We first create a new environment snakemake-slurm and activate it. We need the snakemake package for this.

host:~$ conda create -y -n snakemake-slurm snakemake
[...]
#
# To activate this environment, use
#
#     $ conda activate snakemake-slurm
#
# To deactivate an active environment, use
#
#     $ conda deactivate
host:~$ conda activate snakemake-slurm
(snakemake-slurm) host:~$

Snakemake Workflow Setup

We create a workflow and ensure that it works properly with multi-threaded Snakemake (no cluster submission here!)

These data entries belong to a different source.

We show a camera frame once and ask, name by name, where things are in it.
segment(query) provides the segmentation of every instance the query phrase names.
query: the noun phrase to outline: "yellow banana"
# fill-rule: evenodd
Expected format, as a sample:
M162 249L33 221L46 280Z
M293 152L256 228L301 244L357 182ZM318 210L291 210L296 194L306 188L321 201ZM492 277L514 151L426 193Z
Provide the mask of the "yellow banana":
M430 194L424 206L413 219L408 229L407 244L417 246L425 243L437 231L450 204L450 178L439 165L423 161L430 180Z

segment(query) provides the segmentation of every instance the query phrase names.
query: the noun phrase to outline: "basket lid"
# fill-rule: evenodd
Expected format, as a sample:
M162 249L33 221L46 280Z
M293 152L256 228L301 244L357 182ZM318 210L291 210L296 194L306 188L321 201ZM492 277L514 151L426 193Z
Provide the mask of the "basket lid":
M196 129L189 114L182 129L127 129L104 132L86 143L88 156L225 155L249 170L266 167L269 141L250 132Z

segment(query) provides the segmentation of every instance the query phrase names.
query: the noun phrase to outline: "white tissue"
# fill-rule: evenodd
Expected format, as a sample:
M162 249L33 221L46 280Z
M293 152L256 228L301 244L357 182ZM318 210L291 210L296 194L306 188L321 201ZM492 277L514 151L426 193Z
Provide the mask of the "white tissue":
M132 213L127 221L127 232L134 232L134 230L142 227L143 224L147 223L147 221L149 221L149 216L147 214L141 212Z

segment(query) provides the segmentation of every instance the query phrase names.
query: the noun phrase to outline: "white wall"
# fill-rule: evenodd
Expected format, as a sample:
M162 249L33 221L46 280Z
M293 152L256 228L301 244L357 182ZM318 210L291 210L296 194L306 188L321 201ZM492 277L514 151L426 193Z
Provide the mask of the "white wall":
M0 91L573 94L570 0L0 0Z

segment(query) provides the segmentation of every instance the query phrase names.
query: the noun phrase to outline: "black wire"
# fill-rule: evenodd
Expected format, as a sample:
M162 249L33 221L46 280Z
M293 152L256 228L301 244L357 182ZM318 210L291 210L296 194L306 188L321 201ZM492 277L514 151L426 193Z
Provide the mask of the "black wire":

host:~$ mkdir -p snake-slurm
host:~$ cd snake-slurm
host:snake-slurm$ cat >Snakefile <<"EOF"
rule default:
    input: "the-result.txt"

rule mkresult:
    output: "the-result.txt"
    shell: r"sleep 1m; touch the-result.txt"
EOF
host:snake-slurm$ snakemake --cores=1
[...]
host:snake-slurm$ ls
Snakefile  the-result.txt
host:snake-slurm$ rm the-result.txt

Snakemake and 🎉 Slurm

You have two options:

  1. Simply use snakemake --profile=cubi-v1 and the Snakemake resource configuration as shown below. STRONGLY PREFERRED
  2. Use the snakemake --cluster='sbatch ...' command.

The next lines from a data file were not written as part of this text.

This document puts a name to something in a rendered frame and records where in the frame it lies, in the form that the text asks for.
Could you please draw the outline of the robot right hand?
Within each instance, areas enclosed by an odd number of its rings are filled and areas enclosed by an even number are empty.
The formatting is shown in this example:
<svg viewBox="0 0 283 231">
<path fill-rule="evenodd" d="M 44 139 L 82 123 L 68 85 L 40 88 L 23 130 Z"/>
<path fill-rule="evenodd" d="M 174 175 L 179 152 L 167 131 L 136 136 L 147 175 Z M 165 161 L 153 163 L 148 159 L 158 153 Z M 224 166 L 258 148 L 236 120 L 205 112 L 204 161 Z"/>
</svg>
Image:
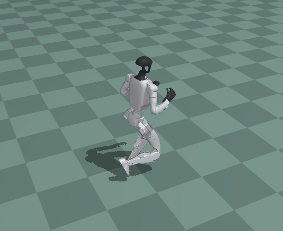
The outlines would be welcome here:
<svg viewBox="0 0 283 231">
<path fill-rule="evenodd" d="M 170 91 L 168 91 L 168 88 L 166 89 L 167 95 L 162 102 L 164 102 L 166 99 L 168 99 L 168 101 L 170 102 L 176 96 L 175 91 L 173 91 L 172 88 L 169 88 L 169 89 Z"/>
</svg>

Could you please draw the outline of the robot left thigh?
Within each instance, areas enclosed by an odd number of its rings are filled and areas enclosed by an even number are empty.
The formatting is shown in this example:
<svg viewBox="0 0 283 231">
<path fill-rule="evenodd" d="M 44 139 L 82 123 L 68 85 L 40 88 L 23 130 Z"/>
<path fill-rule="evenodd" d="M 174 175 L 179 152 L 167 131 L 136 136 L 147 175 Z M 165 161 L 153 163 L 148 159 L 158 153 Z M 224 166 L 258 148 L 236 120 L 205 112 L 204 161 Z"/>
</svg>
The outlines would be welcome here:
<svg viewBox="0 0 283 231">
<path fill-rule="evenodd" d="M 132 108 L 127 109 L 127 110 L 124 112 L 123 117 L 124 117 L 125 119 L 127 119 L 127 118 L 128 118 L 128 114 L 129 114 L 129 112 L 131 112 L 131 111 L 133 111 Z M 144 118 L 143 124 L 144 124 L 144 123 L 148 123 L 145 118 Z M 145 136 L 142 136 L 142 135 L 141 135 L 141 137 L 144 138 L 144 139 L 146 139 Z"/>
</svg>

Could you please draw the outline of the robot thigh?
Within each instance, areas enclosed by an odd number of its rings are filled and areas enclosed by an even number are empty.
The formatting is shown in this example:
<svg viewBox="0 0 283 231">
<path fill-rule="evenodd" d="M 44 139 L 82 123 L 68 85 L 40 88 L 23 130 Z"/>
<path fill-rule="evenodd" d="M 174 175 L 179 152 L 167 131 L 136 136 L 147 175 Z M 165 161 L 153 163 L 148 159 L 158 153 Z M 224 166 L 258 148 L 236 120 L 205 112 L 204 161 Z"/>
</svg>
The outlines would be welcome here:
<svg viewBox="0 0 283 231">
<path fill-rule="evenodd" d="M 151 149 L 149 153 L 156 151 L 160 153 L 160 141 L 155 130 L 148 123 L 142 124 L 141 122 L 137 125 L 137 128 L 138 132 L 142 136 L 145 136 L 149 144 L 153 146 L 153 149 Z"/>
<path fill-rule="evenodd" d="M 124 117 L 125 119 L 127 119 L 127 118 L 128 118 L 128 114 L 129 114 L 129 112 L 131 112 L 131 111 L 133 111 L 132 108 L 127 109 L 127 110 L 124 112 L 123 117 Z M 143 124 L 144 124 L 144 123 L 148 123 L 145 118 L 144 118 Z M 146 139 L 145 136 L 142 136 L 142 135 L 141 135 L 141 137 L 144 138 L 144 139 Z"/>
</svg>

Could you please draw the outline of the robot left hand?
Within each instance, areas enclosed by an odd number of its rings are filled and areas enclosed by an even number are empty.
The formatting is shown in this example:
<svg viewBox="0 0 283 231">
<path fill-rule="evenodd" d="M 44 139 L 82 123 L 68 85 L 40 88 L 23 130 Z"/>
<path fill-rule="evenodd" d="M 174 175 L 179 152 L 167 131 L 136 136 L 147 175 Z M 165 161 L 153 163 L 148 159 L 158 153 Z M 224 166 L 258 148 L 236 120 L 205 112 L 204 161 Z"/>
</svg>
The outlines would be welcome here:
<svg viewBox="0 0 283 231">
<path fill-rule="evenodd" d="M 158 86 L 160 83 L 158 81 L 152 81 L 153 84 L 155 84 L 156 86 Z"/>
</svg>

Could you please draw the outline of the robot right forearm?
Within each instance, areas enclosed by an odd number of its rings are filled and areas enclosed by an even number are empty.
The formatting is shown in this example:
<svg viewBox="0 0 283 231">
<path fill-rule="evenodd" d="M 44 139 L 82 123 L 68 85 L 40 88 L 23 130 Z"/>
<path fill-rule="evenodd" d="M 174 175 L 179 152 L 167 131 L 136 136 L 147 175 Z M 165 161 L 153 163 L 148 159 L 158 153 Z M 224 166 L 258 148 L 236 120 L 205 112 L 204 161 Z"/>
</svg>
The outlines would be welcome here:
<svg viewBox="0 0 283 231">
<path fill-rule="evenodd" d="M 157 114 L 162 113 L 163 110 L 168 107 L 168 104 L 169 104 L 169 103 L 170 103 L 170 102 L 168 101 L 168 99 L 166 99 L 164 102 L 162 102 L 160 105 L 158 105 L 158 106 L 156 107 L 156 110 L 155 110 L 156 113 L 157 113 Z"/>
</svg>

Note that we sneaked in a sleep 1m? In a second terminal session, we can see that the job has been submitted to SLURM indeed.

host:~$ squeue  -u holtgrem_c
             JOBID PARTITION     NAME     USER ST       TIME  NODES NODELIST(REASON)
               325     debug snakejob holtgrem  R       0:47      1 med0127

Threads & Resources

The cubi-v1 profile (stored in /etc/xdg/snakemake/cubi-v1 on all cluster nodes) supports the following specification in your Snakemake rule:

  • threads: the number of threads to execute the job on
  • memory in a syntax understood by Slurm, EITHER
    • resources.mem/resources.mem_mb: the memory to allocate for the whole job, OR
    • resources.mem_per_thread: the memory to allocate for each thread.
  • resources.time: the running time of the rule, in a syntax supported by Slurm, e.g. HH:MM:SS or D-HH:MM:SS
  • resources.partition: the partition to submit your job into (Slurm will pick a fitting partition for you by default)
  • resources.nodes: the number of nodes to schedule your job on (defaults to 1 and you will want to keep that value unless you want to use MPI)

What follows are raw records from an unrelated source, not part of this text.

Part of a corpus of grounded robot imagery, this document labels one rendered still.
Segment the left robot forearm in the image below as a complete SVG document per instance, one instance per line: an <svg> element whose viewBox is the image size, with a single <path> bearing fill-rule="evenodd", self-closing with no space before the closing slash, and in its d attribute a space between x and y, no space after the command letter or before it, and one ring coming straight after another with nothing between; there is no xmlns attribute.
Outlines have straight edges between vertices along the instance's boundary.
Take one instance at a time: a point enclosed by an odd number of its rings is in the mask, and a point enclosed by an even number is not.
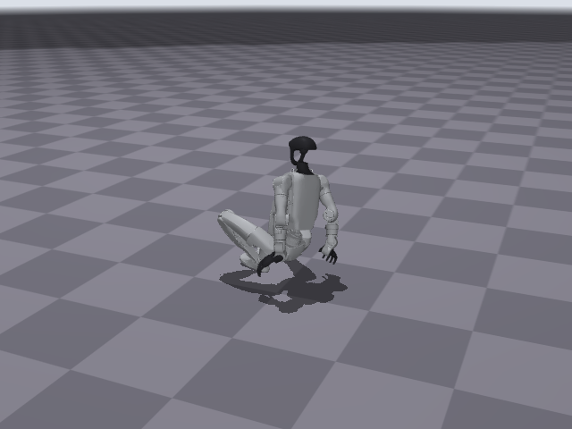
<svg viewBox="0 0 572 429"><path fill-rule="evenodd" d="M283 256L282 261L284 261L287 256L287 251L286 251L287 229L283 229L283 227L276 227L275 218L276 214L274 215L273 218L273 249L275 252L274 256L276 257L278 255L281 255Z"/></svg>

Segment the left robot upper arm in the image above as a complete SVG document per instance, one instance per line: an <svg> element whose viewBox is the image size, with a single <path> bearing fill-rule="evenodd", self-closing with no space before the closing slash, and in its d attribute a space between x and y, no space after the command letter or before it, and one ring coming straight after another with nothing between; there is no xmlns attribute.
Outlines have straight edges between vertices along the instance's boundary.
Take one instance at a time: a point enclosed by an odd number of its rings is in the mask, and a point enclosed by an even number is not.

You will need Snakemake >=7.0.2 for this.

So for example:

rule myrule:
    threads: 1
    resources:
        mem='8G',
        time='04:00:00',
    input: # ...
    output: # ...
    shell: # ...

You can combine this with Snakemake resource callables, of course:

def myrule_mem(wildcards, attempt):
    mem = 2 * attempt
    return '%dG' % mem

rule snps:
    threads: 1
    resources:
        mem=myrule_mem,
        time='04:00:00',
    input: # ...
    output: # ...
    shell: # ...

Here is how to call Snakemake:

# snakemake --profile=cubi-v1 -j1

Note that right now you will need an unreleased version of Snakemake v7:

# pip install git+https://github.com/snakemake/snakemake.git@6d19f7e5585d9e9ee93c66222b7883ef09c1bc1d

Last update: April 20, 2022